* celantro wine is doable, your first question is what do you want to add with cilantro “aroma” to balance out “flavors”? You can get an approximation of a straight celantro aroma in alcohol by steeping a jar of chopped leaves with grain alcohol.
* A typical food has aroma compounds (your extract in alcohol) sweet/ sour/ bitter/ salt/ umami. Wines minimize umami, salt and bitter and focus on balancing sweet and sour. I could see a mix with an Asian theme of ginger garlic etc or Hispanic theme. As a first step at the lab bench I take the alcohol extract above and bench trial it with other flavors. The start for me is an acidic ingredient as lemon juice, rhurbarb, gooseberry, cranberry, tamarind, . . . wine is a acidic roughly pH 3.5/ alcoholic preservative system.
* when I try dandelion I have a backbone that provides sugar to ferment, nitrogen, minerals and vitamins for yeast growth, and tannic as an antioxidant. By itself cilantro has nothing to maintain yeast growth so you have to provide it.
A simple backbone is pear or white grape or even zucchini. A complicated backbone is pulling out the chemical bottles (ex EC Krause dandelion recipe) and producing a “sugar wine”.

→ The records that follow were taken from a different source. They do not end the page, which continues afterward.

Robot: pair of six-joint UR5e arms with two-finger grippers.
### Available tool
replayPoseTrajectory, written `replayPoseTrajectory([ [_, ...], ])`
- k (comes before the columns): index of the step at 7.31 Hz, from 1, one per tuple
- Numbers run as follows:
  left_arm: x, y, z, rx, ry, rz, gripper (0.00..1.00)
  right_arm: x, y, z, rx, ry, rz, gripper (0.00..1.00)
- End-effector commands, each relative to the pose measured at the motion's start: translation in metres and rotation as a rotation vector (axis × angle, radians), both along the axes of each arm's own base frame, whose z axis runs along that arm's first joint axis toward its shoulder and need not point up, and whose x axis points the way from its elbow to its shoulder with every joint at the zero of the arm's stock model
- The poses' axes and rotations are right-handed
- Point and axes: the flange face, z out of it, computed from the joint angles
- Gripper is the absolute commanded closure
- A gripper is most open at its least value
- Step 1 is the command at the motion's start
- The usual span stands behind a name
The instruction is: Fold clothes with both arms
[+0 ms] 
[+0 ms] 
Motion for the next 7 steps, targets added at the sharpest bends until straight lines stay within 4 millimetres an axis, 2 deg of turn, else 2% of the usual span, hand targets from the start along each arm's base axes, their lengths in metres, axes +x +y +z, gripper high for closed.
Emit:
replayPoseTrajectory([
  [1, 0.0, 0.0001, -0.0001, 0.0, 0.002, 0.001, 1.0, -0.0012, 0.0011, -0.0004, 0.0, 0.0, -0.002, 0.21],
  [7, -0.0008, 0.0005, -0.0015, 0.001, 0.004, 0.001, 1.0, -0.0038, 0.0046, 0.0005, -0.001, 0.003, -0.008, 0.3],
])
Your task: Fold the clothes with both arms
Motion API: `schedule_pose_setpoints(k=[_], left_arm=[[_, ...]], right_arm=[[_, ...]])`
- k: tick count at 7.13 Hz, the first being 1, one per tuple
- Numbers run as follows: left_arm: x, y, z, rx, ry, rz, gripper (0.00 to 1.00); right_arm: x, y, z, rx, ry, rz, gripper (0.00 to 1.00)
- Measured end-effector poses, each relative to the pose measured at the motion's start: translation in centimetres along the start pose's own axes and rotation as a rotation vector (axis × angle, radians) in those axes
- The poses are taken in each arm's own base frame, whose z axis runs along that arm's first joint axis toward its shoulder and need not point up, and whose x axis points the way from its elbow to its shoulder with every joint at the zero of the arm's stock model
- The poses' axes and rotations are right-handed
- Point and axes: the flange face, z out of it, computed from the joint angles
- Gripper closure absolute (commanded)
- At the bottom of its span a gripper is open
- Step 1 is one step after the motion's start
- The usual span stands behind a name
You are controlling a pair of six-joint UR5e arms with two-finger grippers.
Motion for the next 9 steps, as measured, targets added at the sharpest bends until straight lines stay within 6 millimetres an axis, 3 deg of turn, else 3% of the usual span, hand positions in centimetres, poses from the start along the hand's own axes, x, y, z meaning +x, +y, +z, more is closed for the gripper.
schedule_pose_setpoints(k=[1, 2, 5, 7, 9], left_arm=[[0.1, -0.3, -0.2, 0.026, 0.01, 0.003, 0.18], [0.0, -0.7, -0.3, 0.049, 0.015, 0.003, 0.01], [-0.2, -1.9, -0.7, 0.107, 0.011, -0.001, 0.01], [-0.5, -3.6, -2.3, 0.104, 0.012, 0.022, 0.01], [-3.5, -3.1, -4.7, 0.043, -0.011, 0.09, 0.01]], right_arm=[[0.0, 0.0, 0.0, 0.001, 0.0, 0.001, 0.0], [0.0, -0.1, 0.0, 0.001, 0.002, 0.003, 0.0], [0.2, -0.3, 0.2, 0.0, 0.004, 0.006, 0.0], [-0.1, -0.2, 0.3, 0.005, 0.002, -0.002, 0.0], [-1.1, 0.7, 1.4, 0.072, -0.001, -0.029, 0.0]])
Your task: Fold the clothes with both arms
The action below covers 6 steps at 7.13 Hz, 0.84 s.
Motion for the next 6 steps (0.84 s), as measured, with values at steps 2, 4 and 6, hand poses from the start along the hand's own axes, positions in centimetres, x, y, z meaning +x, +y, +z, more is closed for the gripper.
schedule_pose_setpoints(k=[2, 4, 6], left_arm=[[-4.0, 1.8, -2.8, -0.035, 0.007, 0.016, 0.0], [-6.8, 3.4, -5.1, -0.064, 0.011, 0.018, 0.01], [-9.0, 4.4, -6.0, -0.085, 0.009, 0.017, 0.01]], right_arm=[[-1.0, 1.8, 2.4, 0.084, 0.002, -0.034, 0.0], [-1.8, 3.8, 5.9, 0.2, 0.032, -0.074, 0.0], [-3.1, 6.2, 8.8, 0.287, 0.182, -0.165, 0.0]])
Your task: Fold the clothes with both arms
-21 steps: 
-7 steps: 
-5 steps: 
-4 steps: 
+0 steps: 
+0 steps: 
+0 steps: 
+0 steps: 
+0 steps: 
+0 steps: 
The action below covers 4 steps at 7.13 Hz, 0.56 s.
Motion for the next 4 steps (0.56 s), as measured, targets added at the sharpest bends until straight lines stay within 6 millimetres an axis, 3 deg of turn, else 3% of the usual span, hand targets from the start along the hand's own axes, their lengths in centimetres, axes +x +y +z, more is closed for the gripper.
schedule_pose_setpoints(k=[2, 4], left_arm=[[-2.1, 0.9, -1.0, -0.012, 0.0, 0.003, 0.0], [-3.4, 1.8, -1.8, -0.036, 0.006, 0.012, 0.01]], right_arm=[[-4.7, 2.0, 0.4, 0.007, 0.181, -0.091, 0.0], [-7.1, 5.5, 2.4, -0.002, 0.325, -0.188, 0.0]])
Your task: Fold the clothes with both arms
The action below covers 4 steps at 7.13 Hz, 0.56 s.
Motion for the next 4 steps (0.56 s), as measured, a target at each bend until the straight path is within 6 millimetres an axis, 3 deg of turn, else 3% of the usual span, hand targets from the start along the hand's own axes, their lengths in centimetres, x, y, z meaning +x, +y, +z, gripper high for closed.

There are lots of sugar wine recipes with names like elder flower wine, pine needle wine, beet wine, black berry tip wine, ginseng, dandelion wine, etc. They are good models on the type of ingredients that make a backbone and balance flavors.
A final wonder is pine needle had woodsy campfire notes, wonder how that would have been with celantro for aroma front notes?